**EXERCISE REQUIREMENTS**:
State only how many lines in the listing contain the string "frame".
+ + + + + + +
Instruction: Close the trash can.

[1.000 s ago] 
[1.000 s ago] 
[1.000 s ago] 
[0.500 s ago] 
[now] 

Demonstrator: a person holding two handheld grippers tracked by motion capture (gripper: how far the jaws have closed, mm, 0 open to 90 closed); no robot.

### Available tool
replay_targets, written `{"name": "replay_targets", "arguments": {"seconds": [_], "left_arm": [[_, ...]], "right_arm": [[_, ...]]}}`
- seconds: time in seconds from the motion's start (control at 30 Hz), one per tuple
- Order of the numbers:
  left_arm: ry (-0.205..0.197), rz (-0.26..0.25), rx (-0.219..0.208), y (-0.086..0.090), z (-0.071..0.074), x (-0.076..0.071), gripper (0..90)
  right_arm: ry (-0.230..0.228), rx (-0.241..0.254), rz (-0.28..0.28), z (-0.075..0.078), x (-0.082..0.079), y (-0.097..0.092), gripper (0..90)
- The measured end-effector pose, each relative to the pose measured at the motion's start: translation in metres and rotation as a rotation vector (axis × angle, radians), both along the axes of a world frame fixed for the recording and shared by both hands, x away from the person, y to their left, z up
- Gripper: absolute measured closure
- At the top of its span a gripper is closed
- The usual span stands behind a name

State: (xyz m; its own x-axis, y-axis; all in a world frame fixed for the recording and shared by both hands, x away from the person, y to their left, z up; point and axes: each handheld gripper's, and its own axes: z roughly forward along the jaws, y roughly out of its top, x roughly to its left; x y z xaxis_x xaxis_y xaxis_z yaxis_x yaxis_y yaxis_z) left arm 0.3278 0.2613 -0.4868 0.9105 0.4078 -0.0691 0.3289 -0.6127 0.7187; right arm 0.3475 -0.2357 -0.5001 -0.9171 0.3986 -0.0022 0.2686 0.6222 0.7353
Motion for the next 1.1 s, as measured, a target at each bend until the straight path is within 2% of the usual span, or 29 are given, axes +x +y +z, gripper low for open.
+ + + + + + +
**RESULT BELOW**:
2